AIM OF THE TASK =
The required lines are those that contain "nothing"; pull them out of the data and copy them.

DATASET RECORDS =
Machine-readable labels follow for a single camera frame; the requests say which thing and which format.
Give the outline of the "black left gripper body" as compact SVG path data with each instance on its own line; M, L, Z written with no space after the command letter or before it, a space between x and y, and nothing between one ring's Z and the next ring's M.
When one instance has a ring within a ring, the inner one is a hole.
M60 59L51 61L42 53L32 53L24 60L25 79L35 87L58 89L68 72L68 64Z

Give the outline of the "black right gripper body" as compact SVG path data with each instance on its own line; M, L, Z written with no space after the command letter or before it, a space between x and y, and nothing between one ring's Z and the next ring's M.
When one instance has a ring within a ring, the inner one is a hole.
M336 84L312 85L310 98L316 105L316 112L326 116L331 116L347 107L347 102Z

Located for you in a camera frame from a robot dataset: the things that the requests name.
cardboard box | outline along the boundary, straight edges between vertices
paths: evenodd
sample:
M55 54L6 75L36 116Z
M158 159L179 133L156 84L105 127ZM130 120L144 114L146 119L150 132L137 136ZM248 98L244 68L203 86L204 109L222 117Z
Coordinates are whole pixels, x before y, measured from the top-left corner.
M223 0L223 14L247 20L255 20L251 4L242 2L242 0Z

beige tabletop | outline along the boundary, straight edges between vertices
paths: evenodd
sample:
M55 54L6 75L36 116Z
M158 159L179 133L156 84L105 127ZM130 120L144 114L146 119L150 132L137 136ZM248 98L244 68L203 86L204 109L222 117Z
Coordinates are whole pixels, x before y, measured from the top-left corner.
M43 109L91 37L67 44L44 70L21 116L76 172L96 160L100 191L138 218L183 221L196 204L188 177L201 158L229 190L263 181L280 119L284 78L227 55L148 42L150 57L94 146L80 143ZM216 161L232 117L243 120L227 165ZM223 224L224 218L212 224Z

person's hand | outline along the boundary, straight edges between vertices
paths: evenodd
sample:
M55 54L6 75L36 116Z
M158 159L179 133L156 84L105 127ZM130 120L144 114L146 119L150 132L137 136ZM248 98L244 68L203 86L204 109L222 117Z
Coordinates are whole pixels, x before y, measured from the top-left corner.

--

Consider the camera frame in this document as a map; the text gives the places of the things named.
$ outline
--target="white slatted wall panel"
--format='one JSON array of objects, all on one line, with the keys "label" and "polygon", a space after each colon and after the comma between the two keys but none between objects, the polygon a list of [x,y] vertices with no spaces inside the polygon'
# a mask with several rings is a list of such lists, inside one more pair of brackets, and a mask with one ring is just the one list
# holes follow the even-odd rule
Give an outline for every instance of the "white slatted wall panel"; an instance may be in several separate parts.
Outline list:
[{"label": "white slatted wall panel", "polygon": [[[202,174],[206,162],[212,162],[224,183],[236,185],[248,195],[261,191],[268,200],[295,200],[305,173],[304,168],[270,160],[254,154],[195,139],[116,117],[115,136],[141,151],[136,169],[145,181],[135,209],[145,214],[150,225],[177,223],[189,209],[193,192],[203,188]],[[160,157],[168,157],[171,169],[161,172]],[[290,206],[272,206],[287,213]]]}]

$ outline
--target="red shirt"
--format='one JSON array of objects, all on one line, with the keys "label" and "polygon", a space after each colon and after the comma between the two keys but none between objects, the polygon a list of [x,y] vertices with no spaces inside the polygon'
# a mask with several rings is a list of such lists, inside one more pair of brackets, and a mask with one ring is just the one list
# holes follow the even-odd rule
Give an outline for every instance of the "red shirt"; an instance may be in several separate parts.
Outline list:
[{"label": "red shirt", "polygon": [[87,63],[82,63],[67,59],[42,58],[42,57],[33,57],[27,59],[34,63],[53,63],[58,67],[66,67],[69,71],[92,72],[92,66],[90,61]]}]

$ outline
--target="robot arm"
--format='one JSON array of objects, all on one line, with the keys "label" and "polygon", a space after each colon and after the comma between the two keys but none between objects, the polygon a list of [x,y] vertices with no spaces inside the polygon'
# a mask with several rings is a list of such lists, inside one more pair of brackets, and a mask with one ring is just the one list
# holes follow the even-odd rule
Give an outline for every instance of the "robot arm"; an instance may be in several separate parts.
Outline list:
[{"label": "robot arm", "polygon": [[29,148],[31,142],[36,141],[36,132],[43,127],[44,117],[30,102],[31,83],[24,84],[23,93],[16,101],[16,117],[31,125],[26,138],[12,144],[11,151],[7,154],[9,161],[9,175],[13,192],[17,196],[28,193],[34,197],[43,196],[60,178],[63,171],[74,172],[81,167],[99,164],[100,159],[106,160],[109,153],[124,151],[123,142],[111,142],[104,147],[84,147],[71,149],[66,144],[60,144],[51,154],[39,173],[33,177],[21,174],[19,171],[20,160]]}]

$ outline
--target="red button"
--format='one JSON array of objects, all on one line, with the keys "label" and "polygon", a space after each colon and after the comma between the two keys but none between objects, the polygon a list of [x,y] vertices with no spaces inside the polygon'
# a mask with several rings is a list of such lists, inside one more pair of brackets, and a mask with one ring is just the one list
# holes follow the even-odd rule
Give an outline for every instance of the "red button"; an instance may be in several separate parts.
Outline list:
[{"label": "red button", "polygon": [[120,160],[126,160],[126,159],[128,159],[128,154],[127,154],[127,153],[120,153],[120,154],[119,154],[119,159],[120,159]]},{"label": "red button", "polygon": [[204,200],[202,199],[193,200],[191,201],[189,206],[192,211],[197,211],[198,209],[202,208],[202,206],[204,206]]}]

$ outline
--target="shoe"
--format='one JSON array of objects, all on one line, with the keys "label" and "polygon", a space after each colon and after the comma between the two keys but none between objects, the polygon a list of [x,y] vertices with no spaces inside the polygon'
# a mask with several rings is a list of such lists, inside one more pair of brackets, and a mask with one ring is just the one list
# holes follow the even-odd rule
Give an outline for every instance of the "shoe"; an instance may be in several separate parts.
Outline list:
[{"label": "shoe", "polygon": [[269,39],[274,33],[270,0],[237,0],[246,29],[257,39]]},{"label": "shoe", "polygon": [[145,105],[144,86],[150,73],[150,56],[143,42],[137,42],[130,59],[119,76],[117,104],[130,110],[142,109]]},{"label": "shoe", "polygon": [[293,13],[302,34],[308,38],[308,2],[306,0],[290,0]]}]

==

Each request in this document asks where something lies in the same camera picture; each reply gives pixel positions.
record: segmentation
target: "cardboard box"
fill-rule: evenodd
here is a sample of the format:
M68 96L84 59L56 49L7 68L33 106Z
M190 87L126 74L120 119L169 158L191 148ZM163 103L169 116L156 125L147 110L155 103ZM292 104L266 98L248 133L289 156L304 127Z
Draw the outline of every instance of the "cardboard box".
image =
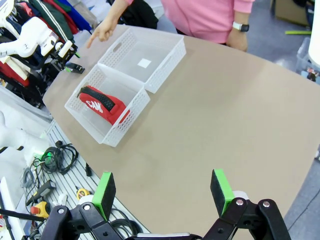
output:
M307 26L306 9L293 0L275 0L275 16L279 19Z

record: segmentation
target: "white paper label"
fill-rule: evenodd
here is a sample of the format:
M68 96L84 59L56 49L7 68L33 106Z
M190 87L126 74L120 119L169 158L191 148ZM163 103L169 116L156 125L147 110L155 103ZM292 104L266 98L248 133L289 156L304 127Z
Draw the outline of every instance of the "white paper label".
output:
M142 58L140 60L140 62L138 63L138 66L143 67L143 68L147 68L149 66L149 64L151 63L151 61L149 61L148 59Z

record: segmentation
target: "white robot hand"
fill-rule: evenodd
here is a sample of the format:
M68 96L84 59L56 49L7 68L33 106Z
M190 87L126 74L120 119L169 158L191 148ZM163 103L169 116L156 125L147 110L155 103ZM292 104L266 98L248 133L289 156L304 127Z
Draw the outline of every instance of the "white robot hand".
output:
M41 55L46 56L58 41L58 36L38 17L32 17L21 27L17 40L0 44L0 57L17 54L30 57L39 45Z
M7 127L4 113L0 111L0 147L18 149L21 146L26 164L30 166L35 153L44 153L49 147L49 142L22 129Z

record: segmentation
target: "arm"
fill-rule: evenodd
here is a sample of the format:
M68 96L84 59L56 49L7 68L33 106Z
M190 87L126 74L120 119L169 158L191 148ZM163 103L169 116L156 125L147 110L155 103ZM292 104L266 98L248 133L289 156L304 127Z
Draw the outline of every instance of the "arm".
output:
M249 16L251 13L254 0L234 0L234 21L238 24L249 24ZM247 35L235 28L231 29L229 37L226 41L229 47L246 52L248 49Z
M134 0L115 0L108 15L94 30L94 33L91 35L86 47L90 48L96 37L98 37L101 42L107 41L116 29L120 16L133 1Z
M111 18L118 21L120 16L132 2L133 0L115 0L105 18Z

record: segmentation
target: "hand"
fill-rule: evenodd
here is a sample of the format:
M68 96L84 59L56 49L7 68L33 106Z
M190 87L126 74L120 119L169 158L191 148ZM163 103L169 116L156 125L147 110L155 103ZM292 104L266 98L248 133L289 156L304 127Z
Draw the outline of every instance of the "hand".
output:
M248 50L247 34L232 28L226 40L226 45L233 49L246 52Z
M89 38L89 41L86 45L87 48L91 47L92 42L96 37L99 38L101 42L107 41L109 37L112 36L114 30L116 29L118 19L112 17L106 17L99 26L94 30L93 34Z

WORKED SOLUTION =
Give the outline of the "black left gripper body" as compact SVG path data with each instance on its own line; M, L, Z written with no space after the command letter or before it, a space between x and y, and nothing between one ring's Z and the next ring's M.
Give the outline of the "black right gripper body" as compact SVG path data with each instance on its own line; M, L, Z written with no space after the command letter or before it, a space between x and y, and nothing between one ring's Z and the next ring's M.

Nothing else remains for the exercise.